HOW TO COMPLETE THIS TASK: Reproduce the entries that follow verbatim, down to the final line.

····················

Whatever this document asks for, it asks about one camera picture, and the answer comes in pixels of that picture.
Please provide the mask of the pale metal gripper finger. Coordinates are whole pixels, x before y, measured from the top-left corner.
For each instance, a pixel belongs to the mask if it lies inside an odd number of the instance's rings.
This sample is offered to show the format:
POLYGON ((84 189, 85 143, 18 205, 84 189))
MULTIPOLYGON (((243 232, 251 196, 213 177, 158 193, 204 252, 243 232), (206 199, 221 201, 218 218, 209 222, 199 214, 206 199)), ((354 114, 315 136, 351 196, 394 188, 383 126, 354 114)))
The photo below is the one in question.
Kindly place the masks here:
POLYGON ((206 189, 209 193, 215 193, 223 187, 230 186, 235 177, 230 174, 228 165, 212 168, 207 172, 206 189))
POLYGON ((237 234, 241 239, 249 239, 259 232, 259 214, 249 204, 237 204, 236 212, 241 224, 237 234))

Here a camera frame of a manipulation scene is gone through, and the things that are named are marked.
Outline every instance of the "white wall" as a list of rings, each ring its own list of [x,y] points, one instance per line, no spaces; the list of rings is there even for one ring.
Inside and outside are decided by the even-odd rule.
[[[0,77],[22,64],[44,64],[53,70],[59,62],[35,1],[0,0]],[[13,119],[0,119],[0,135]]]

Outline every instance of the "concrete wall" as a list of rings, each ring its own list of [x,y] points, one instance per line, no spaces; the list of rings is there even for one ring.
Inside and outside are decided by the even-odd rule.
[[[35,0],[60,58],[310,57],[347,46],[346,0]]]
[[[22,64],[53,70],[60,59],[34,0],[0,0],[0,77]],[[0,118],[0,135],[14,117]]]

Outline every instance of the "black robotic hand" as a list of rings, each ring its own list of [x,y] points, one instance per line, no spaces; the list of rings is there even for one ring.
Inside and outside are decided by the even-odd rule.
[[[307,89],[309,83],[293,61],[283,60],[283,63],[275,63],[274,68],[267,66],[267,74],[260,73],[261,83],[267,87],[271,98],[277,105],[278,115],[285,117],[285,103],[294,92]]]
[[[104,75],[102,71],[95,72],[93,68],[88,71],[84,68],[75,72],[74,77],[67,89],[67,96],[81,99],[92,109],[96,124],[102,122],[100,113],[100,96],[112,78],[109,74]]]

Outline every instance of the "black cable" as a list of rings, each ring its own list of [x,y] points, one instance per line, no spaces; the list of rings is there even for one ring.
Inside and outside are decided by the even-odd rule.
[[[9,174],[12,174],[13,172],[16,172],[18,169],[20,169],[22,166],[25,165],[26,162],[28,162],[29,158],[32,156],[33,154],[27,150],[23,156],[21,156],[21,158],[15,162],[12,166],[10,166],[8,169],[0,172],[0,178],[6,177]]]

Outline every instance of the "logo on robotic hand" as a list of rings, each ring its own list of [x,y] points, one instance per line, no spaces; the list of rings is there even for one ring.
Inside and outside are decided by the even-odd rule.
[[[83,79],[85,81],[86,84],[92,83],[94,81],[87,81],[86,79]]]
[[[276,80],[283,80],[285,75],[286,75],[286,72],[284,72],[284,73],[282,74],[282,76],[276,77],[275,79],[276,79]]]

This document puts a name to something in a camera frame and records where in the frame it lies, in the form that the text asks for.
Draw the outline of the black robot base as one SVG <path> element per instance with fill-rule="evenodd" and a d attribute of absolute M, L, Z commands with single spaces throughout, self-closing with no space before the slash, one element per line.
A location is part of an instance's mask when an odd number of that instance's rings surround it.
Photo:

····················

OUTPUT FOR THIS EXERCISE:
Whatever this document asks for, it asks about one camera picture, and the answer comes in pixels of that picture.
Please provide the mask of the pale metal gripper finger. Coordinates are whole pixels, x before y, measured from the top-left corner.
For each instance, a pixel belongs to the mask if it lies inside an odd number of the instance's rings.
This sample is offered to show the format:
POLYGON ((84 189, 85 143, 18 205, 84 189))
MULTIPOLYGON (((243 232, 251 196, 213 177, 158 193, 204 252, 243 232), (206 199, 221 201, 218 218, 209 222, 199 214, 206 199)), ((354 114, 315 136, 351 196, 394 188, 383 126, 354 114)))
The photo below is the one in question.
Kindly place the masks here:
POLYGON ((206 189, 209 193, 215 193, 223 187, 230 186, 235 177, 230 174, 228 165, 212 168, 207 172, 206 189))
POLYGON ((237 234, 241 239, 249 239, 259 232, 259 214, 249 204, 237 204, 236 212, 241 224, 237 234))

Here a camera frame of a manipulation scene is gone through, and the things that are named are marked.
Outline every instance of the "white wall" as a list of rings, each ring its own list of [x,y] points, one instance per line, no spaces; the list of rings is there even for one ring.
Inside and outside are decided by the even-odd rule.
[[[0,77],[22,64],[44,64],[53,70],[59,62],[35,1],[0,0]],[[13,119],[0,119],[0,135]]]

Outline every instance of the "concrete wall" as a list of rings, each ring its own list of [x,y] points, one instance per line, no spaces; the list of rings is there even for one ring.
Inside and outside are decided by the even-odd rule.
[[[35,0],[60,58],[310,57],[347,46],[346,0]]]
[[[22,64],[53,70],[60,59],[34,0],[0,0],[0,77]],[[0,118],[0,135],[14,117]]]

Outline every instance of the "black robotic hand" as a list of rings, each ring its own list of [x,y] points, one instance per line, no spaces; the list of rings is there even for one ring.
Inside and outside are decided by the even-odd rule.
[[[307,89],[309,83],[293,61],[283,60],[283,63],[275,63],[274,68],[267,66],[267,74],[260,73],[261,83],[267,87],[271,98],[277,105],[278,115],[285,117],[285,103],[294,92]]]
[[[104,75],[102,71],[95,72],[93,68],[88,71],[84,68],[75,72],[74,77],[67,89],[67,96],[81,99],[92,109],[96,124],[102,122],[100,113],[100,96],[112,78],[109,74]]]

Outline every instance of the "black cable" as a list of rings, each ring its own list of [x,y] points, one instance per line, no spaces; the list of rings is there even for one ring.
Inside and outside are decided by the even-odd rule.
[[[9,174],[12,174],[13,172],[16,172],[18,169],[20,169],[22,166],[25,165],[26,162],[28,162],[29,158],[32,156],[33,154],[27,150],[23,156],[21,156],[21,158],[15,162],[12,166],[10,166],[8,169],[0,172],[0,178],[6,177]]]

Outline every instance of the "logo on robotic hand" as a list of rings, each ring its own list of [x,y] points, one instance per line, no spaces; the list of rings is there even for one ring.
Inside and outside are decided by the even-odd rule.
[[[83,79],[85,81],[86,84],[92,83],[94,81],[87,81],[86,79]]]
[[[276,80],[283,80],[285,75],[286,75],[286,72],[284,72],[284,73],[282,74],[282,76],[276,77],[275,79],[276,79]]]

This document puts a name to something in a camera frame and records where in the frame it lies, in the form that the text asks for.
Draw the outline of the black robot base as one SVG <path> element per instance with fill-rule="evenodd" and a d attribute of absolute M, L, Z commands with single spaces throughout, self-closing with no space before the slash, one element per line.
A location is part of an instance's mask when an odd number of that instance's rings surround it.
Photo:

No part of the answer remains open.